#### [Prompt]
Go through the lines below and copy each one that holds the string "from".

------

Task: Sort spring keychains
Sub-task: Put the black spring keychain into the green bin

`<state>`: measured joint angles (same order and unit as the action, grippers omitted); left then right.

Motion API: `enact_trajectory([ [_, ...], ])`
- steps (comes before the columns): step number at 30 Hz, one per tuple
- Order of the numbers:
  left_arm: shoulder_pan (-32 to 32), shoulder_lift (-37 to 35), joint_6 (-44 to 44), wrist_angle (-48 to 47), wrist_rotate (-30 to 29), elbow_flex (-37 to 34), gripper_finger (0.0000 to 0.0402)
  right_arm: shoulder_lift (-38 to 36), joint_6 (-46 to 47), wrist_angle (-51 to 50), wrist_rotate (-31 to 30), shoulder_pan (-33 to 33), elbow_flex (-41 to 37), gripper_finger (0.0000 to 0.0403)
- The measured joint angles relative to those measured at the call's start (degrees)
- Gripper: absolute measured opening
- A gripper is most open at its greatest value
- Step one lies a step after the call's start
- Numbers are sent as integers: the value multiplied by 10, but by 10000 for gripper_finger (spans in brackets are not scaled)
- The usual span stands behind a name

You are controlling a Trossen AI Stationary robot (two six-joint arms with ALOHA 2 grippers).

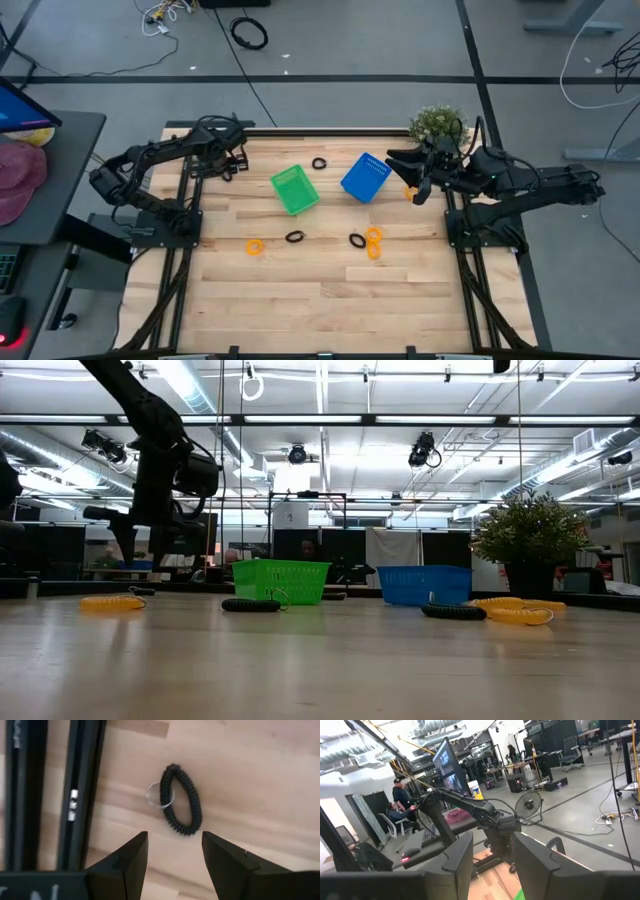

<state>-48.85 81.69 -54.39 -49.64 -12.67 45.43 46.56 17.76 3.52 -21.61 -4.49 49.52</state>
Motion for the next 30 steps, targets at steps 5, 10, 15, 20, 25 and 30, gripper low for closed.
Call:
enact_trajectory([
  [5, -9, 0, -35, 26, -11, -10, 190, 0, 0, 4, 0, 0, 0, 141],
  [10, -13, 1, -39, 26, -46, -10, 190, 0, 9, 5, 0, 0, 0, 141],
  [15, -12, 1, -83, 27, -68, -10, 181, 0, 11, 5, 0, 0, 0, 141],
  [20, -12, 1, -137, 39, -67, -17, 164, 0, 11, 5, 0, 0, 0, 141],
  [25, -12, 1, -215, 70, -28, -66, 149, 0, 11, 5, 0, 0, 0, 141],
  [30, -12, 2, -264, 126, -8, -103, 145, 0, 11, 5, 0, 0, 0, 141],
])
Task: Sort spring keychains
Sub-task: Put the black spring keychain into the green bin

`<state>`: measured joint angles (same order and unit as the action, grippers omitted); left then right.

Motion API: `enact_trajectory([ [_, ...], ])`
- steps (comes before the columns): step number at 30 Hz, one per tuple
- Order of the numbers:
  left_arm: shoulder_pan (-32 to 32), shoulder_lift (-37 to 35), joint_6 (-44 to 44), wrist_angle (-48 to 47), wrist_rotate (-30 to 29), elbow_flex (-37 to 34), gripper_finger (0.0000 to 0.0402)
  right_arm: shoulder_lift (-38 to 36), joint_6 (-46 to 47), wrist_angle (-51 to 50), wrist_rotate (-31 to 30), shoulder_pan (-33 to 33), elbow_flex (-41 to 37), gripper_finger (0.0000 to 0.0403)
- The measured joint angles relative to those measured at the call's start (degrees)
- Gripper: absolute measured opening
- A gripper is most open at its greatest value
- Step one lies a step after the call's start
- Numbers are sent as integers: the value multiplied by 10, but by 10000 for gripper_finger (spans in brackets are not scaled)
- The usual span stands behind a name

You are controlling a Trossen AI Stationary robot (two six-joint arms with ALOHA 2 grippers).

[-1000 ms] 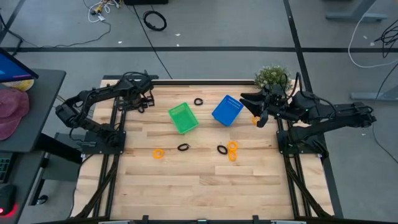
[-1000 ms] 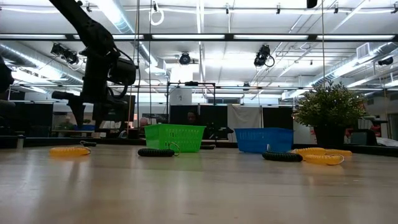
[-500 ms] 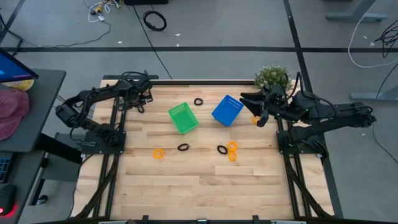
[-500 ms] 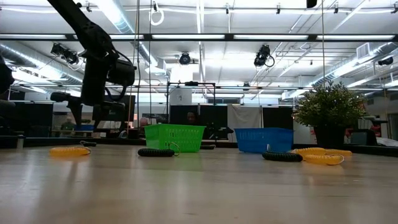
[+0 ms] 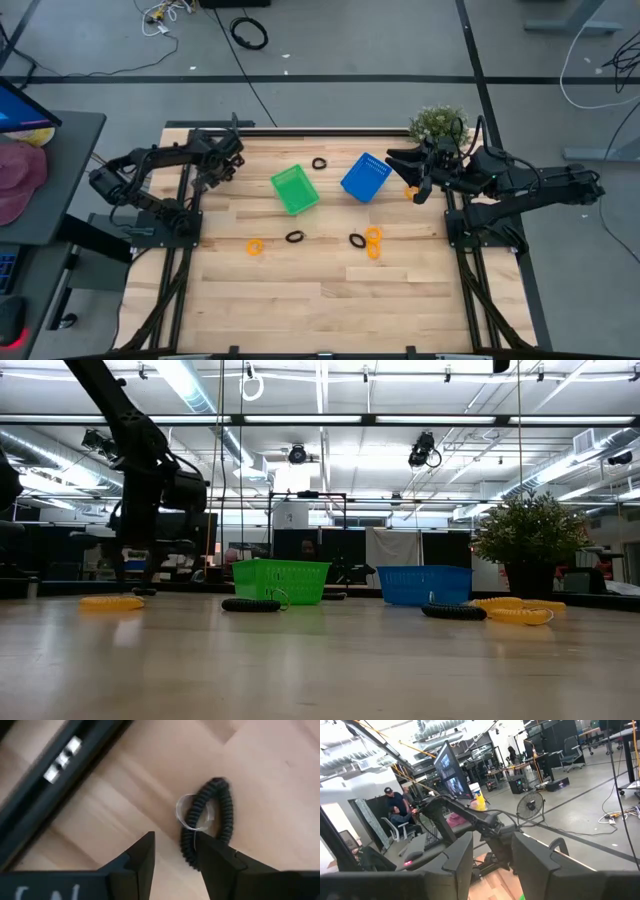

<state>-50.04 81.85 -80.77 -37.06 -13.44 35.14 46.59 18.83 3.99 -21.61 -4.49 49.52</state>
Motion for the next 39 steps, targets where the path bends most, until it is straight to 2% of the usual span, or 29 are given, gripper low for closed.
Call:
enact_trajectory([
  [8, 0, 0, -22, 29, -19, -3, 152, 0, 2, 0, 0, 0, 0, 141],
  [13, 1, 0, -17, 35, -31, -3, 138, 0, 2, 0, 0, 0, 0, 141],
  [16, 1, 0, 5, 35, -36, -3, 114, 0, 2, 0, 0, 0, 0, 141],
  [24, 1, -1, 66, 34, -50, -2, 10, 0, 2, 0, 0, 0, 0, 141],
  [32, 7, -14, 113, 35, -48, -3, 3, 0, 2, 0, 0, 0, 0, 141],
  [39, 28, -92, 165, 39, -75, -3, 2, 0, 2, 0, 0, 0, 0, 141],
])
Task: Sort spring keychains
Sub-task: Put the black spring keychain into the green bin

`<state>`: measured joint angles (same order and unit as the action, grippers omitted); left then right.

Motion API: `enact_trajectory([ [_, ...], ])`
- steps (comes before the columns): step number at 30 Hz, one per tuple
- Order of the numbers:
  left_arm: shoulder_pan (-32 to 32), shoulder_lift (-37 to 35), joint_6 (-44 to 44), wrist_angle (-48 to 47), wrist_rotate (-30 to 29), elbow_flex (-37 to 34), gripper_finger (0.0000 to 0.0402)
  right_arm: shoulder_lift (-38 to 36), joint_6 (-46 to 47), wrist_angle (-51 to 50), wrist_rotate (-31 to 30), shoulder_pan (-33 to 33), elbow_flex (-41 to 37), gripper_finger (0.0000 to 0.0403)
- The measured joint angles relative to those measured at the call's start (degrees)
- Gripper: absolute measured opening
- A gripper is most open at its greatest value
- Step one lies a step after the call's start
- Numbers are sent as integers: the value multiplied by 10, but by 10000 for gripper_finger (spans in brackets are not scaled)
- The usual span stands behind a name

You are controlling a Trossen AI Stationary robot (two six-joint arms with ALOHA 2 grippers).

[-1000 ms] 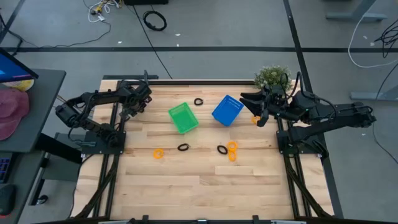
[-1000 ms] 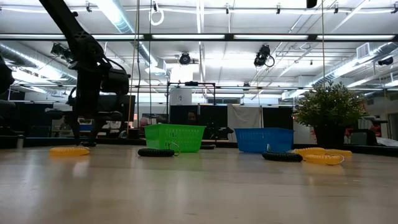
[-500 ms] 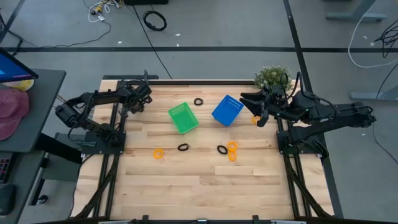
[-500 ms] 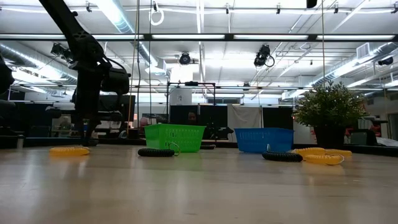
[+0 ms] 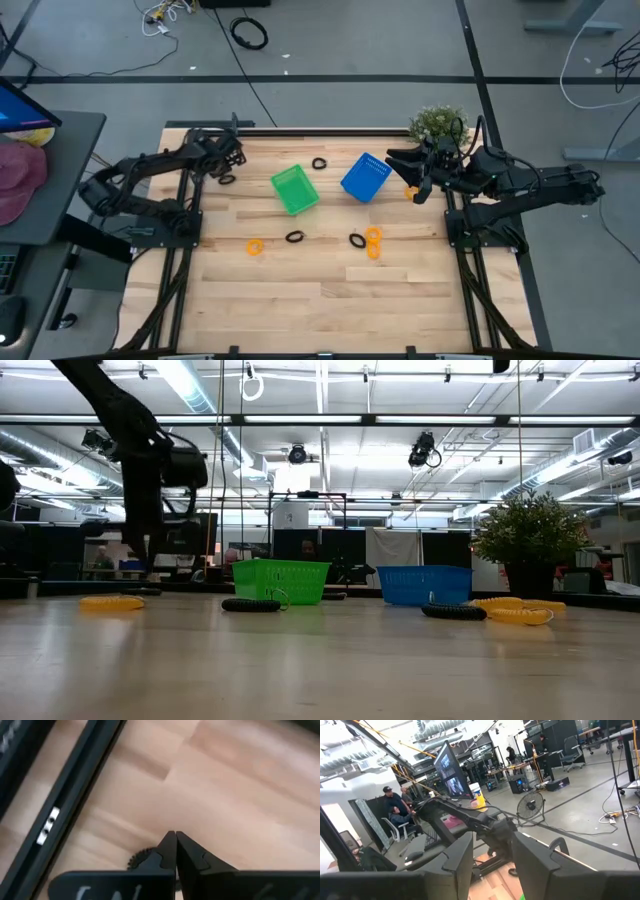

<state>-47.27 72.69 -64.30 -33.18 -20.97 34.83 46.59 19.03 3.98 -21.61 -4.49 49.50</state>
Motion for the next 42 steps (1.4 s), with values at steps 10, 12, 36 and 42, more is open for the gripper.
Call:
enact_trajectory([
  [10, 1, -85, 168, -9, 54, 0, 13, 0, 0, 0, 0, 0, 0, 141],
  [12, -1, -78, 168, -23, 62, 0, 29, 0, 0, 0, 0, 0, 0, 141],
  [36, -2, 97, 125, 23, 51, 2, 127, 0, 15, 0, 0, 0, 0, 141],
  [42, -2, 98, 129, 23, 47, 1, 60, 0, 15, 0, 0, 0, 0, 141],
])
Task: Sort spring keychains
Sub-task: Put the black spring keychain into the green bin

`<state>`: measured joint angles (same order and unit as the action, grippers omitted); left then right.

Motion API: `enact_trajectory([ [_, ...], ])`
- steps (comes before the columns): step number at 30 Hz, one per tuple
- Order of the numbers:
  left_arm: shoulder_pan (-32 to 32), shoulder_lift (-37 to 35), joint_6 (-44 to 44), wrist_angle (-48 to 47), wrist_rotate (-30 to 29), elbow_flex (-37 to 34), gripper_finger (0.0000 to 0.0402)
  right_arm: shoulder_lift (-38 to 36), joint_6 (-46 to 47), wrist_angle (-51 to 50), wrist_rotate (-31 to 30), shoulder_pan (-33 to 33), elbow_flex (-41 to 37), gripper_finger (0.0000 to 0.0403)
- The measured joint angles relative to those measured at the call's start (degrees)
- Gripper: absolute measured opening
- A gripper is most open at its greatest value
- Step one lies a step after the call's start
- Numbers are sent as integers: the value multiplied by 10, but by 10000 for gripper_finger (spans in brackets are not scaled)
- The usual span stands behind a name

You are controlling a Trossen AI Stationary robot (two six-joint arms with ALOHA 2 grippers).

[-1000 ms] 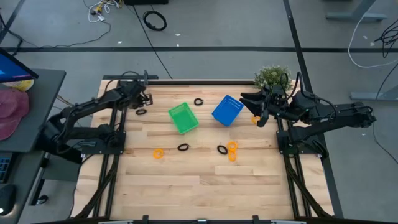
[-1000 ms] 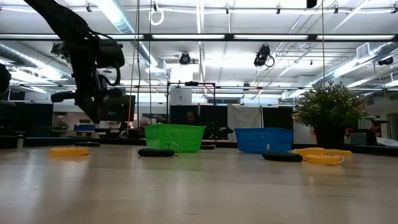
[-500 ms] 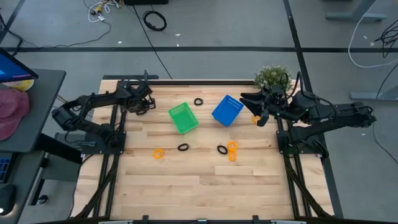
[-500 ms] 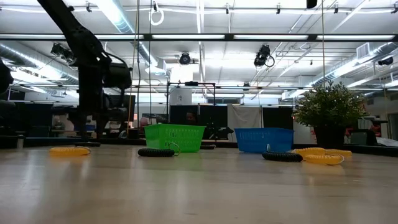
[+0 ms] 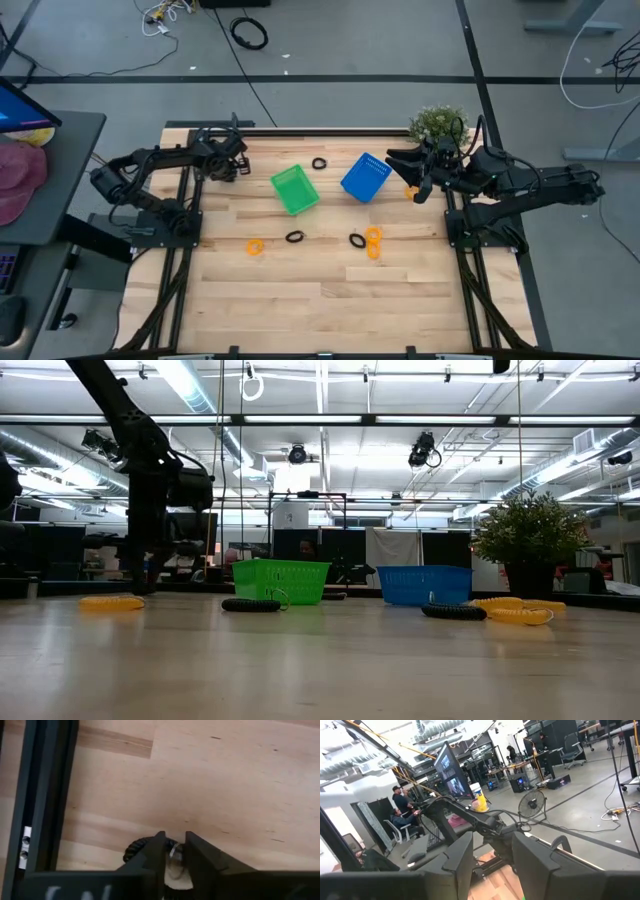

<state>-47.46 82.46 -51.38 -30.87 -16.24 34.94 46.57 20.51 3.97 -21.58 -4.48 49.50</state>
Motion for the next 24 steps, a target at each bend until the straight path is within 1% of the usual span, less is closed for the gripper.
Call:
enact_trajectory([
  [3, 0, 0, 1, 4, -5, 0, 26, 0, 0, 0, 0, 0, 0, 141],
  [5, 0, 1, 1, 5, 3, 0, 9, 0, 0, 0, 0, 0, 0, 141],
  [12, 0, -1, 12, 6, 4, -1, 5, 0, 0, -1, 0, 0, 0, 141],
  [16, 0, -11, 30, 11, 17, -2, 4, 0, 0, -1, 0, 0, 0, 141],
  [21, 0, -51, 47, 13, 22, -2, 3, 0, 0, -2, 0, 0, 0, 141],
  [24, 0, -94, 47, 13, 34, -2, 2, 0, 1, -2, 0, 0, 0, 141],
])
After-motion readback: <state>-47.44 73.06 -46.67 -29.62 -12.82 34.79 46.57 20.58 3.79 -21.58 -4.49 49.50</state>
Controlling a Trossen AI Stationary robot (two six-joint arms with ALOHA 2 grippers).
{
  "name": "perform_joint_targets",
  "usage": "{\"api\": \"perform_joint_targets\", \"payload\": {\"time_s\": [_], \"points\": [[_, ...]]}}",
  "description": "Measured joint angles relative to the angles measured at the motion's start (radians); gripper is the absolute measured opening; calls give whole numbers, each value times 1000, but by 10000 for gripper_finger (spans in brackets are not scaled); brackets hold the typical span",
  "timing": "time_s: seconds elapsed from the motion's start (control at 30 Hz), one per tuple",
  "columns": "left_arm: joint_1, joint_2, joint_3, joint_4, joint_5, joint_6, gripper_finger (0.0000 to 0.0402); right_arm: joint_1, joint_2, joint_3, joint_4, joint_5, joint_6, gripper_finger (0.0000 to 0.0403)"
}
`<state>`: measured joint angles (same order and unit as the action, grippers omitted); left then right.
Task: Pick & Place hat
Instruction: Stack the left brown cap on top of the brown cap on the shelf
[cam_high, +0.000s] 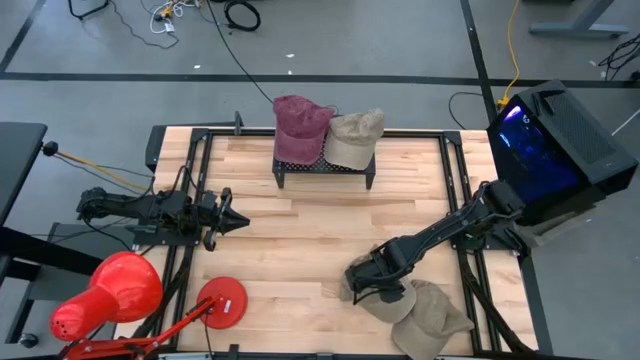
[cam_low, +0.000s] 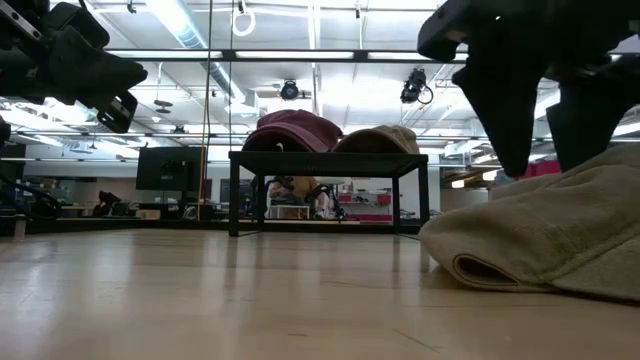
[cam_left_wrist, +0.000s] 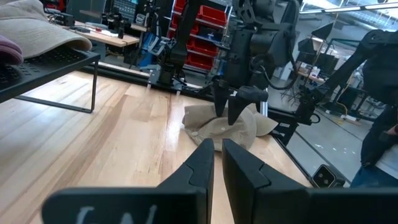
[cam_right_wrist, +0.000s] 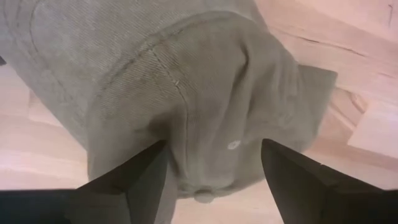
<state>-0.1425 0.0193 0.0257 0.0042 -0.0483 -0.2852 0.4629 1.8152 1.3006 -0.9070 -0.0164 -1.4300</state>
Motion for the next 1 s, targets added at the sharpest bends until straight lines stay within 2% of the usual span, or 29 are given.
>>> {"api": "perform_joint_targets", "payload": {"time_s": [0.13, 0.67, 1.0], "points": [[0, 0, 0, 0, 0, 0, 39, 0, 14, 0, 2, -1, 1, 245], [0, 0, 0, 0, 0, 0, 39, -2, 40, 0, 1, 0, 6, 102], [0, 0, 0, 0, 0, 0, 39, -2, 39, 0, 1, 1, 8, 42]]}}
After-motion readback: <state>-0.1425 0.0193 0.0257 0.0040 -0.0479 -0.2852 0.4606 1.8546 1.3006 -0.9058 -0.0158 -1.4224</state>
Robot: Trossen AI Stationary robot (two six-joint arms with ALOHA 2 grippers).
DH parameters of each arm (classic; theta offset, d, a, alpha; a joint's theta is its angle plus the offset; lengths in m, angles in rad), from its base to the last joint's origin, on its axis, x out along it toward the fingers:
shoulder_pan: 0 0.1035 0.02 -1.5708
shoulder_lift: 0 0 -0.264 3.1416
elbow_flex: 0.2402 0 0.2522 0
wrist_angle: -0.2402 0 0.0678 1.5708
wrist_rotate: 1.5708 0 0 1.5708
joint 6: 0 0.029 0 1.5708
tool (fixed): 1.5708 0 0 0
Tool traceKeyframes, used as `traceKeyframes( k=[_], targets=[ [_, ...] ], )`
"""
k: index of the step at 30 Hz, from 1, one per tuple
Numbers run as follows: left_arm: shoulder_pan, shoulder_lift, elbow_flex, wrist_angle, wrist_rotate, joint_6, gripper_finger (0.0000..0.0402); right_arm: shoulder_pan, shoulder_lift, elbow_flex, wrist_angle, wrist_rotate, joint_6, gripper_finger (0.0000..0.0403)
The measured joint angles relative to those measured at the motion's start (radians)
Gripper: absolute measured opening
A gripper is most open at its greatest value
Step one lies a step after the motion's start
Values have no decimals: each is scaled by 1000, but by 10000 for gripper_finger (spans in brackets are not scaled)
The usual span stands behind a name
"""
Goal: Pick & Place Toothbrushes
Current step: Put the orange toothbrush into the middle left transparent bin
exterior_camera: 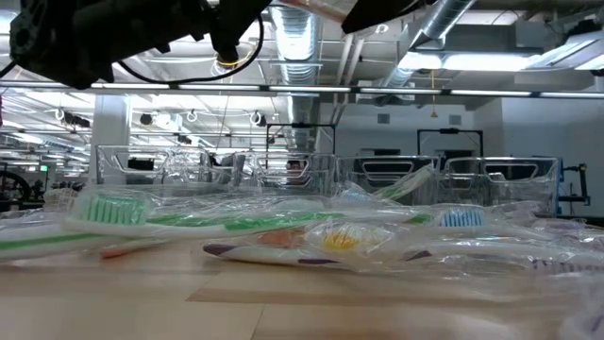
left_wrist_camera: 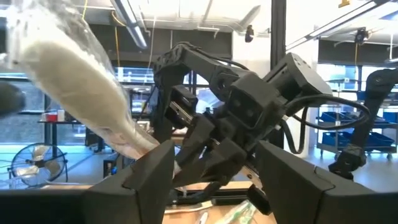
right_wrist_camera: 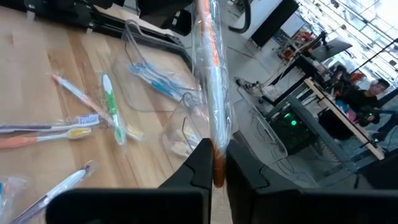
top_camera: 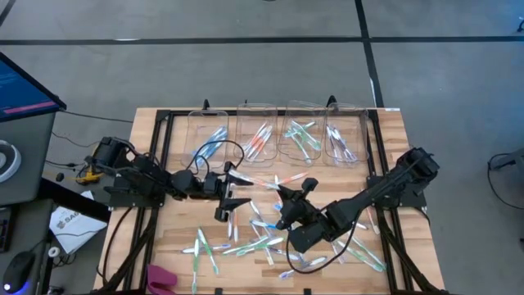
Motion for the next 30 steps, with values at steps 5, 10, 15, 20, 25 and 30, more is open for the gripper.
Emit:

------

#### [Finished exercise]
  "timing": "time_s: seconds elapsed from the motion's start (control at 30 Hz), one per tuple",
DH parameters of each arm (classic; theta offset, d, a, alpha; a joint's theta is its angle plus the offset; lengths in m, angles in rad), from its base to the last joint's origin, on its axis, x out along it toward the fingers:
k: index of the step at 30 Hz, from 1, one per tuple

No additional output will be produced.